Je n’aurais jamais cru qu’elle accepterait de venir avec moi dans un Fast Food. Elle qui mange toujours sain et équilibré, le gras de ces trucs-là ne doit pas l’intéresser. Et j’aurais dû parier qu’elle ne mangerait pas. Elle est prévisible. Elle n’a jamais mangé là. Ses amis ont apparemment essayé de lui faire manger, je cite « cette nourriture infâme », mais elle n’a jamais voulu. Je cite « je fais attention à ma ligne ». Ça veut dire que je suis gros ? Enfin, peu importe. On prend à emporter et je me demande, comment je vais payer. Je veux l'inviter, mais elle ne mange rien, je veux payer, et je n’ai pas assez de sous pour mon propre menu. C’est la merde. Plan foireux… Je n’ai pas le temps de me demander plus comment faire, qu’Allia a déjà payé pour moi. Je rêve. Pourquoi fait-elle ça ? C’était à moi de le faire pour me faire pardonner d’avoir cassé sa prothèse. Et pourquoi même je fais ça. Le respect, simplement.

 - C’est pour te remercier…

 Me remercier de quoi, je n’ai strictement rien fait pour elle. Au contraire, je lui ai cassé un bras. Elle paye pour ne plus rien manger. Elle abuse. Elle pourrait au moins tester. Sérieux, cela change quoi que ce ne soit pas des plats « cinq étoiles raffinées » je ne comprends pas la différence entre tout ça… ça reste de la bouffe, mais plus chère. Après un peu de forcing, elle a fini par craquer et se prendre un plat. J’ai tout de même dû choisir pour elle. J’ai été cool ça va, ce n’est pas le truc le plus gras que je lui ai pris. Elle n' avait pas l’air enchantée, mais pour autant, cela n'avait pas l’air de la contrarier plus que ça. C’est assez étrange comme réaction je dirais. Peut-être pas si prévisible que ça.

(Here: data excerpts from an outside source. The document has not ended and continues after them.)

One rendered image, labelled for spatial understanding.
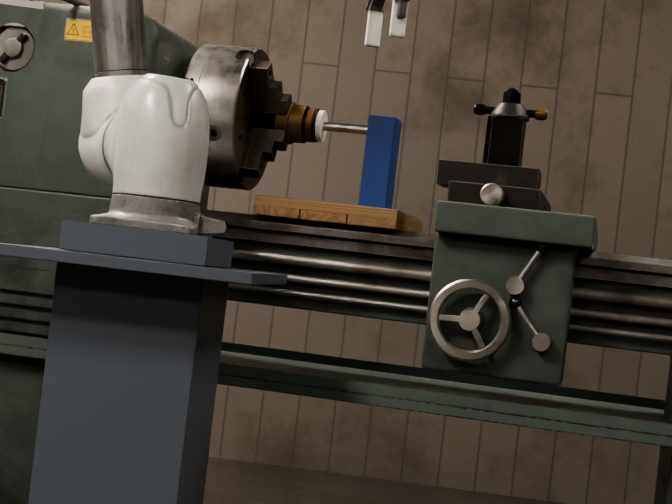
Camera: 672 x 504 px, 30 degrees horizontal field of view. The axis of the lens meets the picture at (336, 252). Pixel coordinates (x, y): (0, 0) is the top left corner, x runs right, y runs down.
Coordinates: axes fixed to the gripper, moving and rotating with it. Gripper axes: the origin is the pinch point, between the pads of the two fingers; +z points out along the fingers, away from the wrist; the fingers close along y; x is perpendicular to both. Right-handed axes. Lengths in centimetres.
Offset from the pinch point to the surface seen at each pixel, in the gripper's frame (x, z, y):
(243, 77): -19.5, 7.8, -30.9
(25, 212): -60, 42, -40
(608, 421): 43, 68, 26
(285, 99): -8.8, 10.5, -34.3
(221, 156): -21.8, 24.9, -32.7
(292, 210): -9.0, 35.0, -18.4
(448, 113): 105, -19, -213
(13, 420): -58, 85, -38
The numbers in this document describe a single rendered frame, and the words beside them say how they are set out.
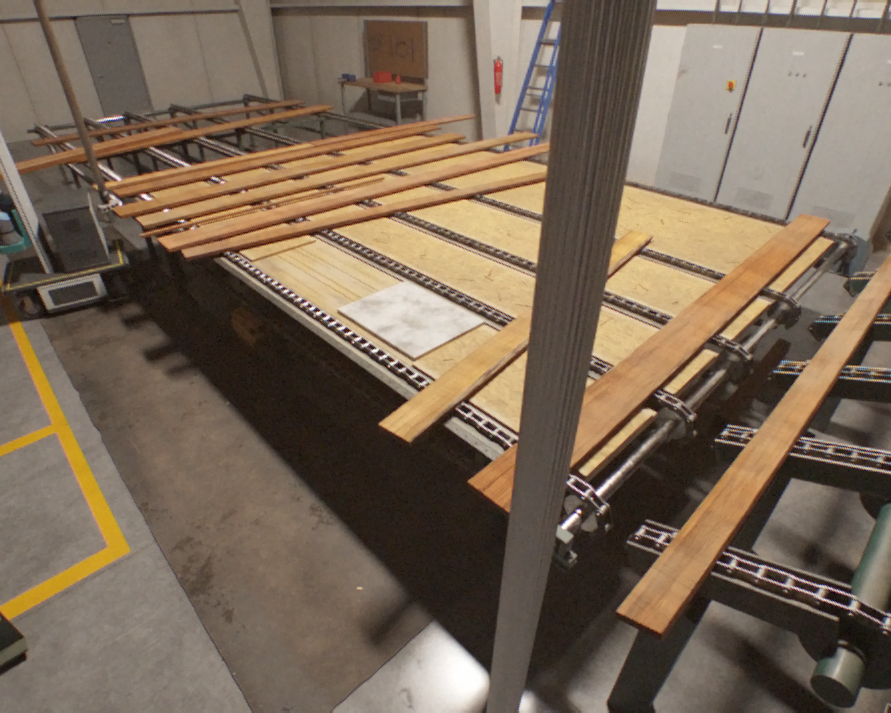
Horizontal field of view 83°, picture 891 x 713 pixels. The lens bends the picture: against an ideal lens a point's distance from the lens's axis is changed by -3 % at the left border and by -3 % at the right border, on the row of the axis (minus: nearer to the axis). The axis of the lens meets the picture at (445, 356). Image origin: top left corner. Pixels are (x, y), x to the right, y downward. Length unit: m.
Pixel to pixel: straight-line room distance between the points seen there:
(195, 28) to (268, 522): 12.94
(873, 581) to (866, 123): 5.41
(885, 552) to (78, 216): 5.18
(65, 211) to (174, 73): 9.62
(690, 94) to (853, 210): 2.16
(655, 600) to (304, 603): 1.55
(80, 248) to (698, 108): 6.46
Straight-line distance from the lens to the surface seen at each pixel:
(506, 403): 2.07
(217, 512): 2.97
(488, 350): 2.28
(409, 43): 10.76
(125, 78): 14.00
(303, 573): 2.61
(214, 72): 14.77
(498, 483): 1.71
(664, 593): 1.51
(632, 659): 2.04
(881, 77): 6.64
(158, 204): 4.64
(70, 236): 5.15
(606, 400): 2.09
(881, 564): 1.82
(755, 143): 6.94
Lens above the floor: 2.15
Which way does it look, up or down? 35 degrees down
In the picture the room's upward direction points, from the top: straight up
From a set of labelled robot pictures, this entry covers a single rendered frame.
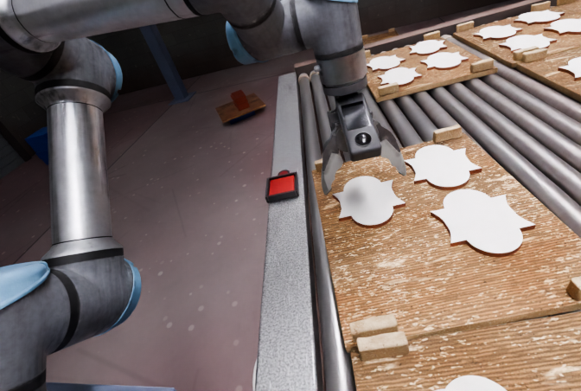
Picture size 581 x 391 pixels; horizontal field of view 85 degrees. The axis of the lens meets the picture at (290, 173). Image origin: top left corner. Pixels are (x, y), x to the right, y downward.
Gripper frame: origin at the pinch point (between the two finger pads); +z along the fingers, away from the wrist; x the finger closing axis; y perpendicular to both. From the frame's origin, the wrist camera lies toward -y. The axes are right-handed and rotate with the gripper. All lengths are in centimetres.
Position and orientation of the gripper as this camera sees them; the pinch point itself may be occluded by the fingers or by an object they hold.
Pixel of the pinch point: (365, 188)
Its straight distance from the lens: 60.6
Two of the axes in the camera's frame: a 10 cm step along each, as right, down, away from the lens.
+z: 2.6, 8.4, 4.8
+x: -9.6, 2.4, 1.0
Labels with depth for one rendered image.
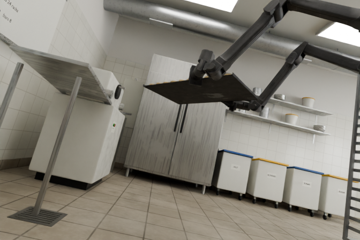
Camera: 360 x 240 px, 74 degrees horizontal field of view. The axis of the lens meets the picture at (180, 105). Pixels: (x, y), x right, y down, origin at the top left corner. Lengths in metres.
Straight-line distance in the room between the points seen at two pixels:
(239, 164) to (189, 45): 2.61
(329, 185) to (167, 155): 2.89
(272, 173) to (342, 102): 2.53
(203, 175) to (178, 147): 0.58
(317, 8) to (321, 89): 4.88
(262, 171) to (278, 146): 1.03
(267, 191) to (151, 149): 2.09
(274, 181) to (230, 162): 0.82
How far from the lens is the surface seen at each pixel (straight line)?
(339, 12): 1.15
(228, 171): 4.25
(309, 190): 4.89
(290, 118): 5.21
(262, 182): 4.48
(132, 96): 4.79
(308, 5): 1.19
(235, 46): 1.13
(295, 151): 5.50
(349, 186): 2.97
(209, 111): 3.94
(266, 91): 1.61
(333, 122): 6.02
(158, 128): 3.82
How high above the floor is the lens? 0.58
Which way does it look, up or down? 11 degrees up
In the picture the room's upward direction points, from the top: 13 degrees clockwise
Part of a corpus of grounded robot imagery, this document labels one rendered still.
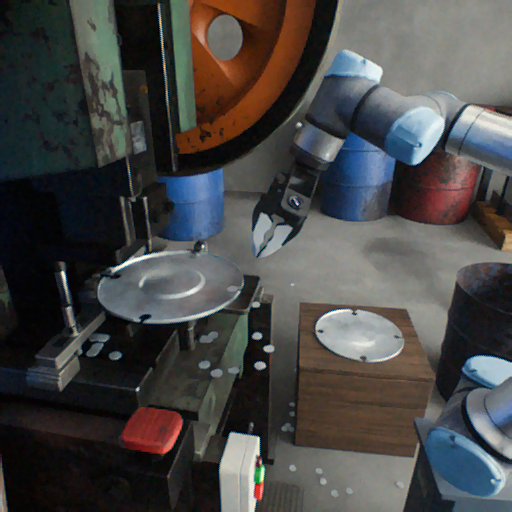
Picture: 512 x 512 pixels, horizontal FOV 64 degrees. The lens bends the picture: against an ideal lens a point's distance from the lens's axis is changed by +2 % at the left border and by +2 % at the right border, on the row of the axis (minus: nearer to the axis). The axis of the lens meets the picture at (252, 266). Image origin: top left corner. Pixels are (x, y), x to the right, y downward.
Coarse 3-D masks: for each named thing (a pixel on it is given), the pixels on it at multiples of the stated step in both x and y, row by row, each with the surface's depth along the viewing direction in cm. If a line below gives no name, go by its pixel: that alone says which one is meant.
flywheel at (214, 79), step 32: (192, 0) 91; (224, 0) 90; (256, 0) 89; (288, 0) 85; (320, 0) 91; (192, 32) 95; (256, 32) 92; (288, 32) 87; (224, 64) 96; (256, 64) 95; (288, 64) 90; (224, 96) 99; (256, 96) 95; (224, 128) 99
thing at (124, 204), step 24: (144, 72) 72; (144, 96) 73; (144, 120) 73; (144, 144) 74; (144, 168) 75; (144, 192) 73; (72, 216) 72; (96, 216) 71; (120, 216) 70; (144, 216) 71; (168, 216) 80; (72, 240) 74; (96, 240) 73; (120, 240) 72
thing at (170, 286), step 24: (144, 264) 90; (168, 264) 90; (192, 264) 90; (216, 264) 90; (120, 288) 80; (144, 288) 79; (168, 288) 79; (192, 288) 79; (216, 288) 80; (240, 288) 80; (120, 312) 73; (144, 312) 73; (168, 312) 73; (192, 312) 73
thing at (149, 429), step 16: (144, 416) 54; (160, 416) 54; (176, 416) 54; (128, 432) 52; (144, 432) 52; (160, 432) 52; (176, 432) 52; (128, 448) 51; (144, 448) 51; (160, 448) 50
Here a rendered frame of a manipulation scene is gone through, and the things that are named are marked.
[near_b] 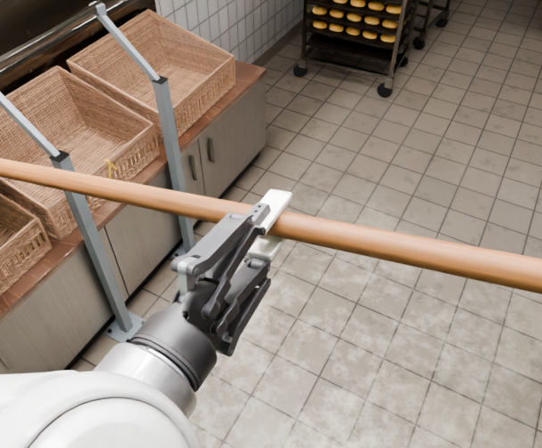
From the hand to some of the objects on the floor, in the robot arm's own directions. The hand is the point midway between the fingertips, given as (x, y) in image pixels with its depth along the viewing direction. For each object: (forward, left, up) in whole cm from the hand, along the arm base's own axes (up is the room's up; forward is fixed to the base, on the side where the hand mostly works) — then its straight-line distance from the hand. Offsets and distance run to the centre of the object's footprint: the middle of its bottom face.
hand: (271, 223), depth 56 cm
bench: (+47, +121, -148) cm, 197 cm away
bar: (+29, +100, -148) cm, 181 cm away
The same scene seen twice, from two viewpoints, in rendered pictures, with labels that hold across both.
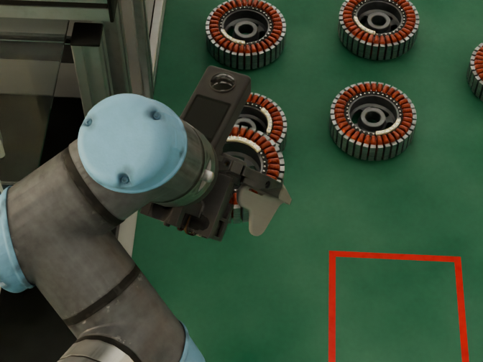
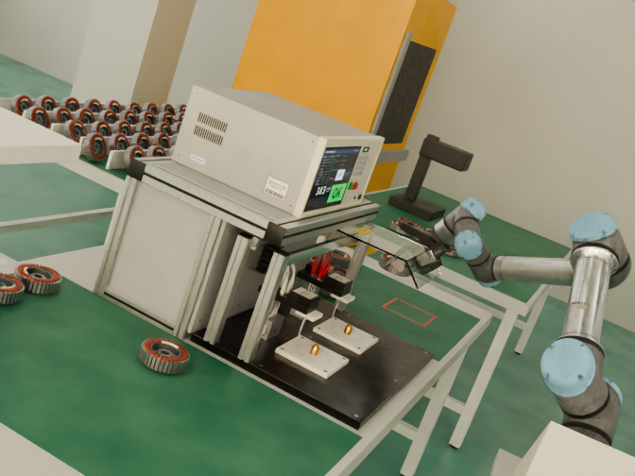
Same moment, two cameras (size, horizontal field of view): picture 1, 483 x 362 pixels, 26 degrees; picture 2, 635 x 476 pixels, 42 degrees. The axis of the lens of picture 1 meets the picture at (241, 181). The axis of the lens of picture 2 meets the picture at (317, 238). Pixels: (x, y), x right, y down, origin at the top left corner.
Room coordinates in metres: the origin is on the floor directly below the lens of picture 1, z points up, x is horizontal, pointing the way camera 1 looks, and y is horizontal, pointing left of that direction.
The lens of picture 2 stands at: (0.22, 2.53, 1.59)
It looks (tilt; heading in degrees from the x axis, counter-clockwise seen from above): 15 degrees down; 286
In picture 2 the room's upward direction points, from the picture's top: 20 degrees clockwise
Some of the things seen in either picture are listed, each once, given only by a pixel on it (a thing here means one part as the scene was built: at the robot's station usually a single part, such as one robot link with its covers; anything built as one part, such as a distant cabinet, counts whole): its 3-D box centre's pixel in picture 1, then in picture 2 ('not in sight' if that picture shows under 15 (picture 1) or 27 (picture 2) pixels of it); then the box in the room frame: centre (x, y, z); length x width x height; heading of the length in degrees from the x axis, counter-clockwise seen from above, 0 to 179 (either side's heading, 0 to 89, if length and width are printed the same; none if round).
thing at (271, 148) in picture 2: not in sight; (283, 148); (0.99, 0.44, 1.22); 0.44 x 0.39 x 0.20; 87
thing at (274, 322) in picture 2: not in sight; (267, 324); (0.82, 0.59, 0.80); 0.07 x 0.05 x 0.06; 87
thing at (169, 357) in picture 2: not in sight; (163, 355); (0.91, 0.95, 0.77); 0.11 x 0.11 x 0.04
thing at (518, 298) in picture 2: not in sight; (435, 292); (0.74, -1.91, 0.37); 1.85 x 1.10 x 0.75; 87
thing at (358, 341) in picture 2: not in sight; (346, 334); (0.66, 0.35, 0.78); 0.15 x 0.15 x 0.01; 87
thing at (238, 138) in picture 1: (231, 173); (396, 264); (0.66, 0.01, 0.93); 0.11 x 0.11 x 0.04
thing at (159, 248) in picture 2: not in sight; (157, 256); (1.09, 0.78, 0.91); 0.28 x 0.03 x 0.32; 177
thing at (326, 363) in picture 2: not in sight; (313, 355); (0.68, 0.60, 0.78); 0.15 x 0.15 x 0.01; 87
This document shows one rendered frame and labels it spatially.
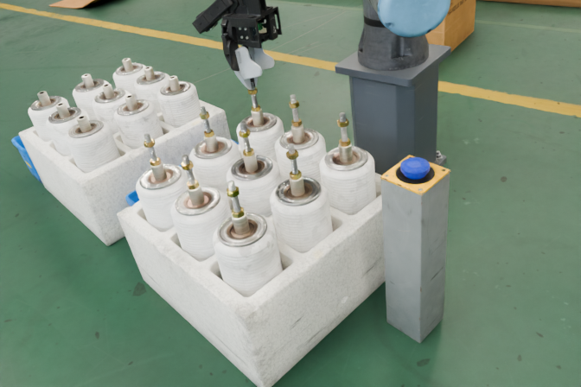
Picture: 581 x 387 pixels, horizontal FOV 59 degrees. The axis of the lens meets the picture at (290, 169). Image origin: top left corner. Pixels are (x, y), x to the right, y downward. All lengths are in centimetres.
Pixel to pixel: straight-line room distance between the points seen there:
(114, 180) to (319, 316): 56
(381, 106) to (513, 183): 36
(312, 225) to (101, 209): 55
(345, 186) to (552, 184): 57
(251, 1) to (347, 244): 44
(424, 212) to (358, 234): 17
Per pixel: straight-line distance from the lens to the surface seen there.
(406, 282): 84
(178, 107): 127
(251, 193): 88
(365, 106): 115
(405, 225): 76
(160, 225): 96
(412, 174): 72
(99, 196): 119
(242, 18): 92
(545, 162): 136
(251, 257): 75
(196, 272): 84
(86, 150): 119
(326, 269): 84
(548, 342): 96
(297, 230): 82
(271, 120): 104
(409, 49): 109
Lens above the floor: 74
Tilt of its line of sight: 33 degrees down
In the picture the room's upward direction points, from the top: 9 degrees counter-clockwise
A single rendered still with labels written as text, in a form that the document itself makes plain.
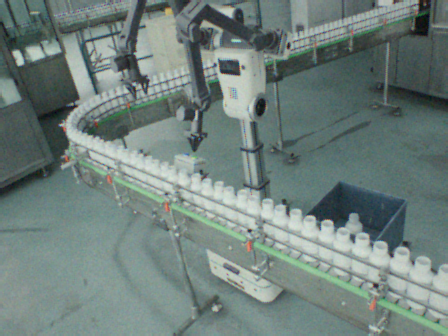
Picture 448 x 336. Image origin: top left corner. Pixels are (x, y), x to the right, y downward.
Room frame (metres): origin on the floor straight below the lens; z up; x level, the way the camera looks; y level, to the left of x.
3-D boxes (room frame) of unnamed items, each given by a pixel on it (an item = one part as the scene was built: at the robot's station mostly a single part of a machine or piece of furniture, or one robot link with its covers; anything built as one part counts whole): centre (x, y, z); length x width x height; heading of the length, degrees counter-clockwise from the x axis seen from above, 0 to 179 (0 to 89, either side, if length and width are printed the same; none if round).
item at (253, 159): (2.03, -0.20, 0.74); 0.11 x 0.11 x 0.40; 42
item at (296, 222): (1.04, -0.22, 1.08); 0.06 x 0.06 x 0.17
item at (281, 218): (1.08, -0.18, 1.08); 0.06 x 0.06 x 0.17
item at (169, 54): (5.91, 0.07, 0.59); 1.10 x 0.62 x 1.18; 114
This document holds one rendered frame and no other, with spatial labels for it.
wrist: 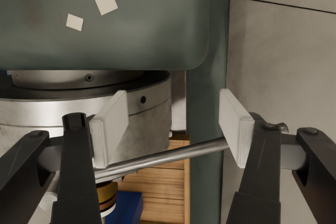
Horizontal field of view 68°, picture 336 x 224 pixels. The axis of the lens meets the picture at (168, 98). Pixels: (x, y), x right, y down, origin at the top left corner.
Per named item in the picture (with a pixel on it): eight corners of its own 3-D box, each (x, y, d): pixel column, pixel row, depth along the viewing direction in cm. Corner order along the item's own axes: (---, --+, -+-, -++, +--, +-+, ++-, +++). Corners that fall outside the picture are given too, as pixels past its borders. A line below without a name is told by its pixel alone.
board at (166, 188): (68, 129, 73) (61, 135, 70) (190, 134, 68) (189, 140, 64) (80, 214, 82) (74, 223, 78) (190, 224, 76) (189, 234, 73)
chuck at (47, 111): (26, 66, 58) (-87, 107, 28) (160, 61, 62) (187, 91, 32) (29, 81, 59) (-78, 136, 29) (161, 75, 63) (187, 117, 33)
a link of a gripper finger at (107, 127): (106, 169, 14) (93, 169, 14) (129, 124, 21) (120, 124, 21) (101, 120, 13) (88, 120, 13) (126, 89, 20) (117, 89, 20)
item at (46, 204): (69, 157, 35) (43, 215, 24) (62, 144, 35) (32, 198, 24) (84, 151, 35) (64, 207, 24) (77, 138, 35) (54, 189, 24)
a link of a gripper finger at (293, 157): (264, 146, 12) (329, 145, 12) (238, 111, 17) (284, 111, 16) (261, 174, 12) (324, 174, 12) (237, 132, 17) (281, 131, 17)
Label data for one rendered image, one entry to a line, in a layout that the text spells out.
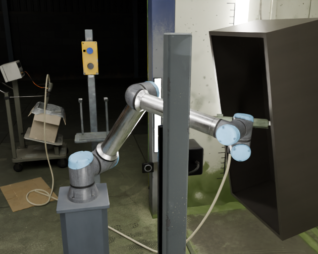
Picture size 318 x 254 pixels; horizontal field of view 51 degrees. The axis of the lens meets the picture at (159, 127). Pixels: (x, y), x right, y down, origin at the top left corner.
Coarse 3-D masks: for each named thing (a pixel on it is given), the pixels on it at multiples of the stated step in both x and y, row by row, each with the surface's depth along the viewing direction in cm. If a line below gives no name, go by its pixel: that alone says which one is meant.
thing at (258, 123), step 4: (216, 116) 186; (220, 116) 186; (224, 116) 187; (228, 120) 184; (256, 120) 182; (260, 120) 182; (264, 120) 182; (256, 124) 183; (260, 124) 182; (264, 124) 182; (268, 124) 182; (264, 128) 183; (268, 128) 183; (228, 148) 190; (228, 152) 190
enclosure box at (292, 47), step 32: (224, 32) 189; (256, 32) 160; (288, 32) 157; (224, 64) 217; (256, 64) 224; (288, 64) 161; (224, 96) 224; (256, 96) 232; (288, 96) 167; (256, 128) 239; (288, 128) 172; (256, 160) 247; (288, 160) 178; (256, 192) 244; (288, 192) 185; (288, 224) 192
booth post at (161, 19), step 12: (156, 0) 247; (168, 0) 249; (156, 12) 250; (168, 12) 251; (156, 24) 252; (168, 24) 254; (156, 36) 255; (156, 48) 257; (156, 60) 260; (156, 72) 262; (156, 156) 283; (156, 180) 289; (156, 192) 292; (156, 204) 296; (156, 216) 299
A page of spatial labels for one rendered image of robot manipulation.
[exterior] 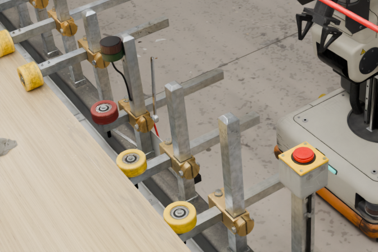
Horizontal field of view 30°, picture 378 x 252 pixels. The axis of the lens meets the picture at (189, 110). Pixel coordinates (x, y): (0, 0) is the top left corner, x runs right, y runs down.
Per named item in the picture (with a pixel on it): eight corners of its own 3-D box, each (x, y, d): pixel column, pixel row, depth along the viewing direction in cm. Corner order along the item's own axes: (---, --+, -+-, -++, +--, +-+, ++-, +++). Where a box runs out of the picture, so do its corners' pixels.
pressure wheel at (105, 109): (115, 124, 219) (109, 94, 212) (127, 137, 213) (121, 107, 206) (91, 135, 216) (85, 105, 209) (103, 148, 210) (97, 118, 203)
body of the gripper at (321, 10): (323, 25, 199) (333, -1, 197) (301, 12, 207) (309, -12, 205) (339, 27, 203) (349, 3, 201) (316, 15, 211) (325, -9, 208)
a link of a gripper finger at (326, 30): (318, 54, 201) (329, 22, 198) (302, 44, 206) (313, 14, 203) (334, 55, 205) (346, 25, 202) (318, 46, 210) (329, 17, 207)
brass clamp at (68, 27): (64, 18, 250) (61, 5, 247) (80, 33, 241) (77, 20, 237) (48, 23, 248) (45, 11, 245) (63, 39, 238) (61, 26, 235)
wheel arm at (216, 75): (219, 76, 230) (217, 66, 227) (224, 81, 227) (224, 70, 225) (99, 129, 213) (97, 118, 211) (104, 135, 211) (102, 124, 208)
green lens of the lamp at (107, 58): (117, 47, 199) (116, 41, 197) (127, 56, 194) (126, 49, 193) (98, 55, 196) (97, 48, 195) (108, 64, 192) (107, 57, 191)
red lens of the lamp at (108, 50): (116, 40, 197) (115, 33, 196) (126, 49, 193) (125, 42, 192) (97, 47, 195) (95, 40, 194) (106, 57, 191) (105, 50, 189)
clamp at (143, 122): (134, 107, 221) (131, 94, 218) (155, 129, 211) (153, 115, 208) (118, 114, 219) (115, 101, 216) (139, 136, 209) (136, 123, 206)
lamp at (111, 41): (126, 95, 209) (115, 33, 196) (135, 104, 205) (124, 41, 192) (109, 103, 206) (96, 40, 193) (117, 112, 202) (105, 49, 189)
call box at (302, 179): (305, 169, 144) (305, 140, 140) (328, 188, 139) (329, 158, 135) (278, 183, 142) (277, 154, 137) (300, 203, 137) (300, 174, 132)

 On s'est vite retrouvé chez elle. Au siège de l’Amera corporation. À l’étage quatre-vingt, là où personne n’a accès appart ses amis, sa famille ou les autres riches. Je dois prendre ça comme un « on est ami » ? De ses fenêtres, la vue sur Tokyo est incroyable. Je n’en reviens pas. Et la place dans son appartement aussi grand qu’une maison pour six personnes rend la chose encore plus grande. Je reste à regarder la vue, avant qu’elle ne m'appelle pour aller vers sa cuisine. Là aussi, elle est équipée pour douze. Loin de mon petit frigo avec la lumière cassée et les deux petites plaques de cuisson électriques ou une seul fonctionne. Sérieusement, la vie de riche à ces avantages. 

 On mangeait tranquillement dans le silence, avant que je ne la voie sortir son téléphone, et me prendre en photo. Je n’ai même pas le temps de lui demander pourquoi elle fait ça, qu’elle m’explique clairement que j’ai de la sauce partout autour de la bouche. Et elle trouve ça drôle. Enfin j’allais répliquer, mais je remarque bien vite qu’elle n’a clairement rien mangé. Je cite « Non, mais, ça peut attendre » elle n’ose sûrement juste pas, je suppose.

 -  Ta mère… Louise Kare, elle était atteinte d’une tumeur aux genoux qui s'est révélée être un cancer des os… Allia parle ça comme ça. Comme si c’était normal.

-  Ouai… C’est ça…

 J’aurais pensé qu’elle ajouterait quelque chose, mais non. Elle ne dit rien du tout pendant un long moment. J’ai eu le temps de finir de manger et ranger mes affaires sans qu’elle ne décroche un mot. Ma foi. Tant pis. Je vais juste y aller je pense, et ne pas abuser de son hospitalité. 

-  Reste… Murmure sa voix douce.

 Ne fais pas ça Kaito… trop de risques…

 -  Cette tour me rend folle si j’y reste seule… 

-  Alors, viens dormir à la maison ? Ce n’est clairement pas aussi grand, mais ça fera l’affaire. 

 Arrête… Tu ne peux pas continuer… Ton rôle, ne l’oublie pas… Et puis merde…

 -  Ton repas doit être froid… Il n’est sûrement plus très bon… 

 -  Ce n’est pas grave, l’important est que tu te sois régalé… Enfin bref… Tu bois ? 

 Oui. Et elle aussi. Mais sérieux, cette nana est louche. Elle m’a servi, c’est pris un cul sec, et voilà qu’elle compte. L’alcool agit plus vite que je ne l’aurais cru sur cette femme.

 - Pourquoi tu comptes ? 

 -  Pour savoir combien de temps, l’extasie que j’ai mis dans ton verre te fera effet.